▶ _Task requirements_: Leave every picture out and write out the records below exactly.

(Beginning of Material for this task)

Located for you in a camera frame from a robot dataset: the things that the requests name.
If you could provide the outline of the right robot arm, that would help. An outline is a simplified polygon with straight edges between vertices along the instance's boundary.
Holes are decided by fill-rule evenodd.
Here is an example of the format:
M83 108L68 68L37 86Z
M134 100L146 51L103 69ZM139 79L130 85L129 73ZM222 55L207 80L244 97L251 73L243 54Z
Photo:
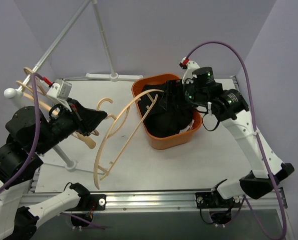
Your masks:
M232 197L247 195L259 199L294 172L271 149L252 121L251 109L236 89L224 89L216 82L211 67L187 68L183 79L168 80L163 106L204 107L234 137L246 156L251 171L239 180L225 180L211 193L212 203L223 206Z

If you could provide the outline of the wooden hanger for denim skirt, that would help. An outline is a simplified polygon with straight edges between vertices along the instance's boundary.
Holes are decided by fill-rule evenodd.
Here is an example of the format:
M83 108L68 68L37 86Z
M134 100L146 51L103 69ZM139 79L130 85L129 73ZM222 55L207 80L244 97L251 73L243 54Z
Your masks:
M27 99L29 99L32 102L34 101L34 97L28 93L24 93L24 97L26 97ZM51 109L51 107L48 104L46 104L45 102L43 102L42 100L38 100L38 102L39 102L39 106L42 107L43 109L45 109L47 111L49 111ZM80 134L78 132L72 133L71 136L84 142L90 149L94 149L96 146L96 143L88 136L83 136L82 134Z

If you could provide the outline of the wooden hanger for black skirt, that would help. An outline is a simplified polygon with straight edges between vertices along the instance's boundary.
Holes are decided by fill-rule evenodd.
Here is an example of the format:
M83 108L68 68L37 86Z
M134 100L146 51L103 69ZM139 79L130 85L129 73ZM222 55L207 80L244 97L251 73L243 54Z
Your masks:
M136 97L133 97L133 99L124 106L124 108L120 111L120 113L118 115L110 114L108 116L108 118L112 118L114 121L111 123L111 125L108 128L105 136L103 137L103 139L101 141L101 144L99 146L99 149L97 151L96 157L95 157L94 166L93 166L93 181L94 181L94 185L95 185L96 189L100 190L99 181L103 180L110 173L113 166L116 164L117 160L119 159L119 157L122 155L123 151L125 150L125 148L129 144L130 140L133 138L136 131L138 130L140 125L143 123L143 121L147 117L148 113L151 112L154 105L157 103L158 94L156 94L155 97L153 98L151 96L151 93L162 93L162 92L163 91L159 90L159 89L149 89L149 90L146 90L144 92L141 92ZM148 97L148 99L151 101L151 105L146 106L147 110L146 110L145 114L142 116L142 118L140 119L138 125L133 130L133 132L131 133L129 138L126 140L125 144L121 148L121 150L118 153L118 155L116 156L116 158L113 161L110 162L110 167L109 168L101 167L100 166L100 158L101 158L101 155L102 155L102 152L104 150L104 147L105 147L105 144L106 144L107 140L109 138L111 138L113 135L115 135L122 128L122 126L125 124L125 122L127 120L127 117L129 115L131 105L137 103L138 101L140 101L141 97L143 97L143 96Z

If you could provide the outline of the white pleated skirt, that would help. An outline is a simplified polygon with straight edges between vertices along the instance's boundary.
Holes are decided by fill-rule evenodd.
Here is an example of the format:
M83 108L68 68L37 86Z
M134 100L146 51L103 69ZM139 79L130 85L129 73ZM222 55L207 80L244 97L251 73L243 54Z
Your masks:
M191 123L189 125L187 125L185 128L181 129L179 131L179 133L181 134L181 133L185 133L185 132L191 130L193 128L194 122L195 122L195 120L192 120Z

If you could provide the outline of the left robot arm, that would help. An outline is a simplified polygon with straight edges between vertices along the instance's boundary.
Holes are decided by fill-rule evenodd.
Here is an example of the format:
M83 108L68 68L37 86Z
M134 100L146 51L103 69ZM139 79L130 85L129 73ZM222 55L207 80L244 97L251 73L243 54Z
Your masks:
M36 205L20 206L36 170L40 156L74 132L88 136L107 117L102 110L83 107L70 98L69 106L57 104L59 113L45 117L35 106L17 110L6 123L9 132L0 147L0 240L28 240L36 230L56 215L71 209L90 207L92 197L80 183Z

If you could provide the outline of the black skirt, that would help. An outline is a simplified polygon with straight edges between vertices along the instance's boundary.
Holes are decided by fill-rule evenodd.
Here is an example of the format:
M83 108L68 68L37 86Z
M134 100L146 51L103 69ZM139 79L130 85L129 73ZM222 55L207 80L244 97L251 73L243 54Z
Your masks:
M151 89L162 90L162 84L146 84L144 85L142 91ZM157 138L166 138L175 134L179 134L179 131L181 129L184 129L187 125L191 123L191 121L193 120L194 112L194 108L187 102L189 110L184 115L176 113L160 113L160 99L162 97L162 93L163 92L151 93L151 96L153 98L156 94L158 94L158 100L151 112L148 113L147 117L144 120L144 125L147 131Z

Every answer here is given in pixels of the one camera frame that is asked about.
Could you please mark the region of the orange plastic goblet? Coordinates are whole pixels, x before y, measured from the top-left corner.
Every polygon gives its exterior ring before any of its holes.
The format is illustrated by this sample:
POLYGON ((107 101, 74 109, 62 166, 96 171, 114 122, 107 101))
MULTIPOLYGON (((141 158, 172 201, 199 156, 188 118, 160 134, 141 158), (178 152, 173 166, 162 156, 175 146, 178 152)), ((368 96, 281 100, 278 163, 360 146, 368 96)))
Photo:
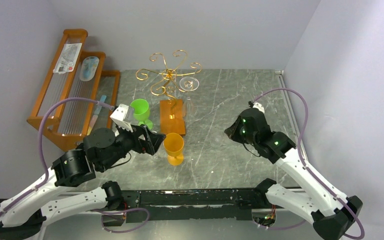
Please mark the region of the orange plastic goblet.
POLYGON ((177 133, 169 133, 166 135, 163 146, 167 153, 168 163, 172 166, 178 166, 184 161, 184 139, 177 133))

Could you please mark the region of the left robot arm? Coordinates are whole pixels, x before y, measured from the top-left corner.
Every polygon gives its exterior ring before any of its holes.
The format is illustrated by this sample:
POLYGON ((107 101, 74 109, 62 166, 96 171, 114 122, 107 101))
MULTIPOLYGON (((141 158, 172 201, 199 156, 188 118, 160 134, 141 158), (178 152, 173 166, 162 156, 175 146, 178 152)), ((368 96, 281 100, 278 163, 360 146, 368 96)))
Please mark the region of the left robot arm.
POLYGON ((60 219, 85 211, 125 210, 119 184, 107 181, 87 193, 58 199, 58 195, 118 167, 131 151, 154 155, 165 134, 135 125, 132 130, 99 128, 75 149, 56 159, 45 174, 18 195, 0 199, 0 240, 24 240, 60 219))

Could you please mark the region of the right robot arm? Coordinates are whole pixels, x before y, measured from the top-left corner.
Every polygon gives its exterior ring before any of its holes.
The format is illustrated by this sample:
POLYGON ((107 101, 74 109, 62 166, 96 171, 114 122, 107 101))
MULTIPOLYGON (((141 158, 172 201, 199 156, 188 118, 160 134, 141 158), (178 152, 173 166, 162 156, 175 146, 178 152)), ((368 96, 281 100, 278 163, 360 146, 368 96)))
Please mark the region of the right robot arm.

(End of Material for this task)

▶ _Written response_:
Located for you in a camera frame from a robot dataset: the things that the requests name.
If you could provide the outline of the right robot arm, that would help. An outline is a simplified polygon with straight edges between vertices along the instance's boundary.
Holes are decided by fill-rule evenodd.
Here is an example of the format:
M83 108L68 68L37 86Z
M134 100L146 51L103 69ZM139 79L130 85L129 73ZM222 55L207 80L244 97L251 73L243 54Z
Photo:
Your masks:
M232 197L247 195L259 199L294 172L271 149L252 121L251 109L236 89L224 89L216 82L211 67L187 68L183 79L168 80L163 106L204 107L234 137L246 156L251 171L239 180L225 180L211 193L212 203L223 206Z

If you could provide the outline of the wooden hanger for denim skirt, that would help. An outline is a simplified polygon with straight edges between vertices along the instance's boundary.
Holes are decided by fill-rule evenodd.
Here is an example of the format:
M83 108L68 68L37 86Z
M134 100L146 51L103 69ZM139 79L130 85L129 73ZM222 55L207 80L244 97L251 73L243 54Z
Your masks:
M27 99L29 99L32 102L34 101L34 97L28 93L24 93L24 97L26 97ZM51 109L51 107L48 104L46 104L45 102L43 102L42 100L38 100L38 102L39 102L39 106L42 107L43 109L45 109L47 111L49 111ZM80 134L78 132L72 133L71 136L84 142L90 149L94 149L96 146L96 143L88 136L83 136L82 134Z

If you could provide the outline of the wooden hanger for black skirt, that would help. An outline is a simplified polygon with straight edges between vertices along the instance's boundary.
Holes are decided by fill-rule evenodd.
Here is an example of the format:
M83 108L68 68L37 86Z
M134 100L146 51L103 69ZM139 79L130 85L129 73ZM222 55L207 80L244 97L251 73L243 54Z
Your masks:
M136 97L133 97L133 99L124 106L124 108L120 111L120 113L118 115L110 114L108 116L108 118L112 118L114 121L111 123L111 125L108 128L105 136L103 137L103 139L101 141L101 144L99 146L99 149L97 151L96 157L95 157L94 166L93 166L93 181L94 181L94 185L95 185L96 189L100 190L99 181L103 180L110 173L113 166L116 164L117 160L119 159L119 157L122 155L123 151L125 150L125 148L129 144L130 140L133 138L136 131L138 130L140 125L143 123L143 121L147 117L148 113L151 112L154 105L157 103L158 94L156 94L155 97L153 98L151 96L151 93L162 93L162 92L163 91L159 90L159 89L149 89L149 90L146 90L144 92L141 92ZM148 97L148 99L151 101L151 105L146 106L147 110L146 110L145 114L142 116L142 118L140 119L138 125L133 130L133 132L131 133L129 138L126 140L125 144L121 148L121 150L118 153L118 155L116 156L116 158L113 161L110 162L110 167L109 168L101 167L100 166L100 158L101 158L101 155L102 155L102 152L104 150L104 147L105 147L105 144L106 144L107 140L109 138L111 138L113 135L115 135L122 128L122 126L125 124L125 122L127 120L127 117L129 115L131 105L137 103L138 101L140 101L141 97L143 97L143 96Z

If you could provide the outline of the white pleated skirt, that would help. An outline is a simplified polygon with straight edges between vertices along the instance's boundary.
Holes are decided by fill-rule evenodd.
Here is an example of the format:
M83 108L68 68L37 86Z
M134 100L146 51L103 69ZM139 79L130 85L129 73ZM222 55L207 80L244 97L251 73L243 54Z
Your masks:
M191 123L189 125L187 125L185 128L181 129L179 131L179 133L181 134L181 133L185 133L185 132L191 130L193 128L194 122L195 122L195 120L192 120Z

If you could provide the outline of the left robot arm, that would help. An outline is a simplified polygon with straight edges between vertices along the instance's boundary.
Holes are decided by fill-rule evenodd.
Here is an example of the format:
M83 108L68 68L37 86Z
M134 100L146 51L103 69ZM139 79L130 85L129 73ZM222 55L207 80L244 97L251 73L243 54Z
Your masks:
M36 205L20 206L36 170L40 156L74 132L88 136L107 117L102 110L83 107L70 98L69 106L57 104L59 113L45 117L35 106L17 110L6 123L9 132L0 147L0 240L28 240L36 230L56 215L71 209L90 207L92 197L80 183Z

If you could provide the outline of the black skirt, that would help. An outline is a simplified polygon with straight edges between vertices along the instance's boundary.
Holes are decided by fill-rule evenodd.
Here is an example of the format:
M83 108L68 68L37 86Z
M134 100L146 51L103 69ZM139 79L130 85L129 73ZM222 55L207 80L244 97L251 73L243 54Z
Your masks:
M151 89L162 90L162 84L146 84L144 85L142 91ZM157 138L166 138L175 134L179 134L179 131L181 129L184 129L187 125L191 123L191 121L193 120L194 112L194 108L187 102L189 110L184 115L176 113L160 113L160 99L162 97L162 93L163 92L151 93L151 96L153 98L156 94L158 94L158 100L151 112L148 113L147 117L144 120L144 125L147 131Z

Every answer here is given in pixels of the one camera frame that is asked about.
Could you please mark the region of the orange plastic goblet? Coordinates are whole pixels, x before y, measured from the top-left corner.
Every polygon gives its exterior ring before any of its holes.
The format is illustrated by this sample:
POLYGON ((107 101, 74 109, 62 166, 96 171, 114 122, 107 101))
MULTIPOLYGON (((141 158, 172 201, 199 156, 188 118, 160 134, 141 158), (178 152, 173 166, 162 156, 175 146, 178 152)), ((368 96, 281 100, 278 163, 360 146, 368 96)))
Photo:
Please mark the region of the orange plastic goblet.
POLYGON ((177 133, 169 133, 166 135, 163 146, 167 153, 168 163, 172 166, 178 166, 184 161, 184 139, 177 133))

Could you please mark the region of the left robot arm? Coordinates are whole pixels, x before y, measured from the top-left corner.
Every polygon gives its exterior ring before any of its holes.
The format is illustrated by this sample:
POLYGON ((107 101, 74 109, 62 166, 96 171, 114 122, 107 101))
MULTIPOLYGON (((141 158, 172 201, 199 156, 188 118, 160 134, 141 158), (178 152, 173 166, 162 156, 175 146, 178 152)), ((368 96, 281 100, 278 163, 360 146, 368 96)))
Please mark the region of the left robot arm.
POLYGON ((60 219, 85 211, 125 210, 119 184, 107 181, 87 193, 58 199, 58 195, 118 167, 131 151, 154 155, 165 134, 135 125, 132 130, 99 128, 75 149, 56 159, 45 174, 18 195, 0 199, 0 240, 24 240, 60 219))

Could you please mark the region of the right robot arm? Coordinates are whole pixels, x before y, measured from the top-left corner.
Every polygon gives its exterior ring before any of its holes.
The format is illustrated by this sample:
POLYGON ((107 101, 74 109, 62 166, 96 171, 114 122, 107 101))
MULTIPOLYGON (((141 158, 172 201, 199 156, 188 118, 160 134, 141 158), (178 152, 173 166, 162 156, 175 146, 178 152)), ((368 96, 281 100, 278 163, 360 146, 368 96)))
Please mark the region of the right robot arm.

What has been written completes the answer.